TASK STATEMENT: This exercise asks for every line of the material that includes the word "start".

AVAILABLE DATA:
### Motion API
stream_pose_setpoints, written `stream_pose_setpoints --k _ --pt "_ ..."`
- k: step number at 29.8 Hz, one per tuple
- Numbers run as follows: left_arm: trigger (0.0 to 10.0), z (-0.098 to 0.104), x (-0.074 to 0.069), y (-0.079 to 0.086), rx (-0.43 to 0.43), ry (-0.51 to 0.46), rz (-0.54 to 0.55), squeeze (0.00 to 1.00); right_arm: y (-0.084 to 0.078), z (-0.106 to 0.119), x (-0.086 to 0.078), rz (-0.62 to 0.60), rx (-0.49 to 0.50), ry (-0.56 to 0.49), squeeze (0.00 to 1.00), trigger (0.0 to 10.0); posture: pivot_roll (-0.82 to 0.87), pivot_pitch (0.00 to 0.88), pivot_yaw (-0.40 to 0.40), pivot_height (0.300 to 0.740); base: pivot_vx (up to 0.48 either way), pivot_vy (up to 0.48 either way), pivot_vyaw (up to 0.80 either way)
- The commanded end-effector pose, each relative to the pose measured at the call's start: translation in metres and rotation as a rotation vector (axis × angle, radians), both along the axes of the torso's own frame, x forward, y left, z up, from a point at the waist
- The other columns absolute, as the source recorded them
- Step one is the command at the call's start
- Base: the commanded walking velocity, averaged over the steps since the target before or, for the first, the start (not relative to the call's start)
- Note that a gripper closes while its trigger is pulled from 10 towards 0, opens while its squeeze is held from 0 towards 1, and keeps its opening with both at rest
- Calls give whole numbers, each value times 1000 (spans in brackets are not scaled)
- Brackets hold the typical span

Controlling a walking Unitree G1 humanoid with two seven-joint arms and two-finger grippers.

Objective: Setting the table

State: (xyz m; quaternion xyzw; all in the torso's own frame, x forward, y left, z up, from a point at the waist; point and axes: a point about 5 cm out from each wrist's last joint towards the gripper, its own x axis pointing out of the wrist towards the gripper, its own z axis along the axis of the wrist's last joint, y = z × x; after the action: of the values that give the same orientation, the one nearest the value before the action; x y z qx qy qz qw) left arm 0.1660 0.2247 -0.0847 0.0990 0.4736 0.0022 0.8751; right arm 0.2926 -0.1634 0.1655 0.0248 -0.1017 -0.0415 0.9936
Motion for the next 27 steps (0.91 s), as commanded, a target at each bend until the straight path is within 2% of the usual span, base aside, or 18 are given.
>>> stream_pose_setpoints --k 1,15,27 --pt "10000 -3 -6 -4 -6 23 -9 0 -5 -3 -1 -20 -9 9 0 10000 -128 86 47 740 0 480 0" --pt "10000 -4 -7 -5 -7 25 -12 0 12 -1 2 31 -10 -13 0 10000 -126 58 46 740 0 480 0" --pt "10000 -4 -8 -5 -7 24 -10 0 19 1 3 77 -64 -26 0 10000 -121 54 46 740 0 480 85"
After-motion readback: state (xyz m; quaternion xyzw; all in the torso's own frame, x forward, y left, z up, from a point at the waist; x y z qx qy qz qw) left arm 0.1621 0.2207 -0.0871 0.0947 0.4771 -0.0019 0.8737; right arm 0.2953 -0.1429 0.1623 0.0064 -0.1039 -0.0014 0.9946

EXPECTED ANSWER:
- The commanded end-effector pose, each relative to the pose measured at the call's start: translation in metres and rotation as a rotation vector (axis × angle, radians), both along the axes of the torso's own frame, x forward, y left, z up, from a point at the waist
- Step one is the command at the call's start
- Base: the commanded walking velocity, averaged over the steps since the target before or, for the first, the start (not relative to the call's start)

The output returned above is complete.